But for “Love,” the man often described as “the fifth Beatle” took scissors, scalpel and, in some instances, paper shredder to the original master tapes, giving even the most Beatle-savvy listeners a fresh spin on their ultra-familiar recordings.

“They did some pretty weird things originally,” Martin said recently while seated in the spot where he may be most at home when he’s not at his actual home in London: a recording studio, this one Capitol Records Studio A in Hollywood, where he and Giles spent two hours walking a visitor track by track through their radical revision of the Beatles oeuvre. “What we’re doing today is just an extension of that.”

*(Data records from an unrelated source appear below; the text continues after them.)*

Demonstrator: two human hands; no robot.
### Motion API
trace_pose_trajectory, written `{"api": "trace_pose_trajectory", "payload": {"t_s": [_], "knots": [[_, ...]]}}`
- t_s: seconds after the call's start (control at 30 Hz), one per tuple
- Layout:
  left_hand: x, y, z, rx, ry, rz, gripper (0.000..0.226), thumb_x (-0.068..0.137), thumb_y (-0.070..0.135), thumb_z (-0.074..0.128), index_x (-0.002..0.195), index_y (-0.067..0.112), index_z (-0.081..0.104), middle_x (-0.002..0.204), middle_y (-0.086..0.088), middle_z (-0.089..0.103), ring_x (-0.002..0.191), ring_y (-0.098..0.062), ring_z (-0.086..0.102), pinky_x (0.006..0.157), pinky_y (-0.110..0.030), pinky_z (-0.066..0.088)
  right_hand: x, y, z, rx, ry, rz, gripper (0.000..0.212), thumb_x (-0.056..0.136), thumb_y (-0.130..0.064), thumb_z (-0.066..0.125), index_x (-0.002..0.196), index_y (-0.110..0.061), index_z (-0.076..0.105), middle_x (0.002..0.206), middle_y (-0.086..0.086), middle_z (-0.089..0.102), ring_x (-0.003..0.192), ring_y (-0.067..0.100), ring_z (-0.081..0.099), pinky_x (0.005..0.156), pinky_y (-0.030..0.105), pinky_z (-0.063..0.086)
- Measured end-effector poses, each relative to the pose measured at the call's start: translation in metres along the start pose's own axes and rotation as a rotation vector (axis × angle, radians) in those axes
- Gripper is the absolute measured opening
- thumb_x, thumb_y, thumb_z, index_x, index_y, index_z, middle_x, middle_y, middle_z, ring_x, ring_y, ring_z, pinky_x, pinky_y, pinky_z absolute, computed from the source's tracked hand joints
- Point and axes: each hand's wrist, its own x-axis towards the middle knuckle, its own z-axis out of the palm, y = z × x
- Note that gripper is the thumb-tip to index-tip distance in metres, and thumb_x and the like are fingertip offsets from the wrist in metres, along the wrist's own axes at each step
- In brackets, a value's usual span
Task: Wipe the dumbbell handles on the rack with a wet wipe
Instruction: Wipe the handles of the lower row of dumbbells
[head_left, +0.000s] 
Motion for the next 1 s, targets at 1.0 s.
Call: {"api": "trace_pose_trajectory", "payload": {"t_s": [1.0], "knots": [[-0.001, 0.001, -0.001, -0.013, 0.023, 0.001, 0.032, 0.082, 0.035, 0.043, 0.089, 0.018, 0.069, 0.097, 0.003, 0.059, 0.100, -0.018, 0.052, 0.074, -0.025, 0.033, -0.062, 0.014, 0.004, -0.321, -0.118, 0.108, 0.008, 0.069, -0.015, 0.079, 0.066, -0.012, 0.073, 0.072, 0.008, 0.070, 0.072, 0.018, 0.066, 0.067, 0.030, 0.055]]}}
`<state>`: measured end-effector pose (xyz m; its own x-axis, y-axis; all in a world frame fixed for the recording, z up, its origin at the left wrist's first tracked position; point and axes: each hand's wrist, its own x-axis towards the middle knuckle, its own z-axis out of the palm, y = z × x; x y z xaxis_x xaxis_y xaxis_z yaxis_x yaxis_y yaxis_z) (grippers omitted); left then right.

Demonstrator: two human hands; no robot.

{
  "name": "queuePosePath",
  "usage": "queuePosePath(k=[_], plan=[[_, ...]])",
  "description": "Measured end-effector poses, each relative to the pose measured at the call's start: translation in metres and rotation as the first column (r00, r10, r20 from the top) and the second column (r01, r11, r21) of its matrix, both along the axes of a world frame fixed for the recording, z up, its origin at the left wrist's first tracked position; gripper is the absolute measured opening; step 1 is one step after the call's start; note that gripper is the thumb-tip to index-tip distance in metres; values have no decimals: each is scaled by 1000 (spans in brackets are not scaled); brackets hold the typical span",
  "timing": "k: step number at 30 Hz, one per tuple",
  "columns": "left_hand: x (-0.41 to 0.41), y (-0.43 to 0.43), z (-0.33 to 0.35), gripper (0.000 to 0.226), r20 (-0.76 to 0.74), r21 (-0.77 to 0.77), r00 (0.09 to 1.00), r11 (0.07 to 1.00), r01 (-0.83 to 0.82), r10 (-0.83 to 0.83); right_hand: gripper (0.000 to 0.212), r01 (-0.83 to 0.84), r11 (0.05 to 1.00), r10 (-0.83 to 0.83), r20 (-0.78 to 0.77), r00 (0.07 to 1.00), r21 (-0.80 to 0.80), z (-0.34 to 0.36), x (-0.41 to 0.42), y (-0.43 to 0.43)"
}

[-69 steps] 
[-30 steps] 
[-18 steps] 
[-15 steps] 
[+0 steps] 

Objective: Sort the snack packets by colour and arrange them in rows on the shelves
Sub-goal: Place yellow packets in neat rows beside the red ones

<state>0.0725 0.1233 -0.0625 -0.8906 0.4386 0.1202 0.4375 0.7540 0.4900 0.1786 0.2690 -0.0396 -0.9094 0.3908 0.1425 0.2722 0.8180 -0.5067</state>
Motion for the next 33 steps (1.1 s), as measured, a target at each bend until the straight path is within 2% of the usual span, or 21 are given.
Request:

The Martins spent the better part of four years working on this father-son project, dissecting some of the world’s most popular and beloved rock music, then stitching the shredded bits and pieces into entirely new sonic collages.

The album, which is being released in stereo on CD and in 5.1-channel surround sound on DVD, opens with a cappella vocals harmonizing on “Because.” Soon, the famous piano chord that explodes at the end of “A Day in the Life” swells up in reverse then is chopped off by the ringing chord that opens “A Hard Day’s Night,” which segues into guitar and drum solos from “The End.” Then the song gallops off into the famous London rooftop performance of “Get Back.”

George Harrison’s vocal from his mystical, Indian-inspired song “Within You Without You” gets a new rhythmic punch floating over the bass-and-drum track from the psychedelically minded “Tomorrow Never Knows.”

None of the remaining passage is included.